Activity>
Transcribe the data below verbatim from the line with "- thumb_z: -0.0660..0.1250" to the line with "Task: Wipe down". Include both of those lines.

┌────────

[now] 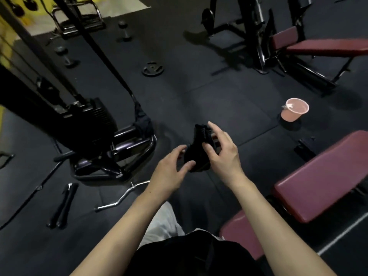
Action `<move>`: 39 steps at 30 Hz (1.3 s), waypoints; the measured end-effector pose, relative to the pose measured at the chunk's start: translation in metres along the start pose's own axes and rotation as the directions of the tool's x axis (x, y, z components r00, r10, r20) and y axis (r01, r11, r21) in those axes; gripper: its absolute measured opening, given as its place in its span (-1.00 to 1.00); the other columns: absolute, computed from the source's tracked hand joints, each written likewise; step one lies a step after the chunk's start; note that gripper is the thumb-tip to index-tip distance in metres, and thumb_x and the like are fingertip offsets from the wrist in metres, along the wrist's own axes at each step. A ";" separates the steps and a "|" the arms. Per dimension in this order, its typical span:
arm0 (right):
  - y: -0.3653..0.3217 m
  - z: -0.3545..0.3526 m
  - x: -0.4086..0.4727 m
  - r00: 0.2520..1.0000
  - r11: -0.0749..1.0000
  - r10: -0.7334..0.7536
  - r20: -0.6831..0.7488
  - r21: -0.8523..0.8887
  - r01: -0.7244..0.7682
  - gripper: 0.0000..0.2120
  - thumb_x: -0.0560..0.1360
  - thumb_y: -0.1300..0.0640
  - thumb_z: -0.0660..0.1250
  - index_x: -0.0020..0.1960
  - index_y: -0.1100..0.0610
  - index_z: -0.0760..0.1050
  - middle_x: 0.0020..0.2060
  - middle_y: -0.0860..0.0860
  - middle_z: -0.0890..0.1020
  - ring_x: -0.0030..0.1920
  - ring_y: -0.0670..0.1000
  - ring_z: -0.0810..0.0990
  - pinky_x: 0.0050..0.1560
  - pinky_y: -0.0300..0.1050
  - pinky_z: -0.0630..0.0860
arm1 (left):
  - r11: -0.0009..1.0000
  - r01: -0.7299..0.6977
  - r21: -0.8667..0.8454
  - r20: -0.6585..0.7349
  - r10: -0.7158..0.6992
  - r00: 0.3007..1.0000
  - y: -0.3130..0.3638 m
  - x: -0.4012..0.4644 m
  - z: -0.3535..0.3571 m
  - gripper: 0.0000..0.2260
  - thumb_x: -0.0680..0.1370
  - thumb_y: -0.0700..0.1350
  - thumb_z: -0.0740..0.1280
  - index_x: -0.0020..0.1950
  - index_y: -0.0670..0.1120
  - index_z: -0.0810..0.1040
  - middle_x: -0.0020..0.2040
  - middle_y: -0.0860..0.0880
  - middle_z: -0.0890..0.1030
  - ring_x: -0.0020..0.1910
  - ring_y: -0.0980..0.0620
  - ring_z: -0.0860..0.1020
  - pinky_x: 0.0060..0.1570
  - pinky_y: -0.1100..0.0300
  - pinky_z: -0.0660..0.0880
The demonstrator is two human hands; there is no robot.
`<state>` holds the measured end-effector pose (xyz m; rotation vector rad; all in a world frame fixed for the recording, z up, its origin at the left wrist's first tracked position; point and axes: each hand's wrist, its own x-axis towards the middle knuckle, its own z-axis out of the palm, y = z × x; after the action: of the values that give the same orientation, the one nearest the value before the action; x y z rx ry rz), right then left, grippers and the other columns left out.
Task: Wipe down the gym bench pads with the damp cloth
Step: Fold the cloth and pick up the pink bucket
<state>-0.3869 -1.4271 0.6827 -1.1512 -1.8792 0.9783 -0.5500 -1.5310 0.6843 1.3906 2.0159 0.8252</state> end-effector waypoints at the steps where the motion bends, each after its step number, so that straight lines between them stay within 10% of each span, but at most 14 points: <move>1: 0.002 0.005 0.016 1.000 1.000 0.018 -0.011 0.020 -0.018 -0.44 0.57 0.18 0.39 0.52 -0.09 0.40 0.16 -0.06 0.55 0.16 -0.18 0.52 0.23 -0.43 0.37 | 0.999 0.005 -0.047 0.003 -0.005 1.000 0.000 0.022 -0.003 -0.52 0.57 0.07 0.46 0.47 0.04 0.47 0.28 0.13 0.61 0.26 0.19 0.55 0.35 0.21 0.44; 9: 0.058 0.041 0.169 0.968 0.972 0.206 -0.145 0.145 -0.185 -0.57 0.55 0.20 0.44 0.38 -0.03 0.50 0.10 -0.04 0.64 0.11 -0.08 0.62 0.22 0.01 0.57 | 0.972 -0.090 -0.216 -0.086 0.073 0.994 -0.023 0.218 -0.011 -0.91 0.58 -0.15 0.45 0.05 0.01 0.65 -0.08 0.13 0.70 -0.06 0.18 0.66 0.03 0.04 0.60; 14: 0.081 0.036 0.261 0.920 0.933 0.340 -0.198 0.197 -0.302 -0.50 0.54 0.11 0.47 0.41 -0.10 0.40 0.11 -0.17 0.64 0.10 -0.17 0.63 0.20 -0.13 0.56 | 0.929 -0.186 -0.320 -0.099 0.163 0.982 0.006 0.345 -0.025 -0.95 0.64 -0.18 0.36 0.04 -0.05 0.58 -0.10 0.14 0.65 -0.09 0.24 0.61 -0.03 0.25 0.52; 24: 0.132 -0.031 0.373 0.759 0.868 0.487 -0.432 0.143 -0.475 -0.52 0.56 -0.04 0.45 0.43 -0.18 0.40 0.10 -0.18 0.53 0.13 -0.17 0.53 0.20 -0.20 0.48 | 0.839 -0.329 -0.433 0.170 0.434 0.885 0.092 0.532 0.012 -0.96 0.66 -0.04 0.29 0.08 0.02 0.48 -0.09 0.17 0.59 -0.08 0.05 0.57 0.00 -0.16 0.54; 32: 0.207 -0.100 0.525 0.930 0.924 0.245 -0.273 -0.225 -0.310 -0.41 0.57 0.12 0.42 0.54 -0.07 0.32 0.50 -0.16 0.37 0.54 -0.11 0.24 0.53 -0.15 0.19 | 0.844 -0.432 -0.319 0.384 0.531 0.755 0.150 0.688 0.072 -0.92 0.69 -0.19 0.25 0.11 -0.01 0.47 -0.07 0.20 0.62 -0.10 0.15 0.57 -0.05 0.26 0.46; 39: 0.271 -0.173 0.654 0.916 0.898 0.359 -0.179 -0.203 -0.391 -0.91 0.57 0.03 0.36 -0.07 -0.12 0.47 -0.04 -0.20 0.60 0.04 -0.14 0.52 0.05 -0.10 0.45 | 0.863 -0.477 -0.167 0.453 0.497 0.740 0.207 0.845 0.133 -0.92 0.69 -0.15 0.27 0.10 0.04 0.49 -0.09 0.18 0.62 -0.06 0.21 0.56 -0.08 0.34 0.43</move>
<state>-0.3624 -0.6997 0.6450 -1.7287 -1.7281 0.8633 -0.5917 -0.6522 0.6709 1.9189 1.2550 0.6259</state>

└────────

Result of this exercise>
  - thumb_z: -0.0660..0.1250
  - index_x: -0.0020..0.1960
  - index_y: -0.1100..0.0610
  - index_z: -0.0760..0.1050
  - middle_x: 0.0020..0.2060
  - middle_y: -0.0860..0.0860
  - middle_z: -0.0890..0.1020
  - ring_x: -0.0030..0.1920
  - ring_y: -0.0670..0.1000
  - ring_z: -0.0810..0.0990
  - pinky_x: 0.0050..0.1560
  - pinky_y: -0.0300..0.1050
  - pinky_z: -0.0630..0.0860
arm1 (left):
  - r11: -0.0009..1.0000
  - r01: -0.7299..0.6977
  - r21: -0.8667..0.8454
  - r20: -0.6585..0.7349
  - r10: -0.7158..0.6992
  - r00: 0.3007..1.0000
  - y: -0.3130..0.3638 m
  - x: -0.4012..0.4644 m
  - z: -0.3535..0.3571 m
  - gripper: 0.0000..0.2260
  - thumb_x: -0.0680..0.1370
  - thumb_y: -0.0700..0.1350
  - thumb_z: -0.0740..0.1280
  - index_x: -0.0020..0.1950
  - index_y: -0.0670..0.1120
  - index_z: -0.0810..0.1040
  - middle_x: -0.0020..0.2040
  - middle_y: -0.0860..0.0880
  - middle_z: -0.0890..0.1030
  - ring_x: -0.0020..0.1910
  - ring_y: -0.0980..0.0620
  - ring_z: -0.0860..0.1020
  - pinky_x: 0.0060..0.1570
  - pinky_y: -0.1100..0.0300
  - pinky_z: -0.0660..0.0880
The demonstrator is two human hands; there is no robot.
`<state>` holds the measured end-effector pose (xyz m; rotation vector rad; all in a world frame fixed for the recording, z up, its origin at the left wrist's first tracked position; point and axes: each hand's wrist, its own x-axis towards the middle knuckle, its own z-axis out of the palm, y = z × x; after the action: of the values that give the same orientation, the one nearest the value before the action; x y z rx ry rz), right then left, grippers and the other columns left out.
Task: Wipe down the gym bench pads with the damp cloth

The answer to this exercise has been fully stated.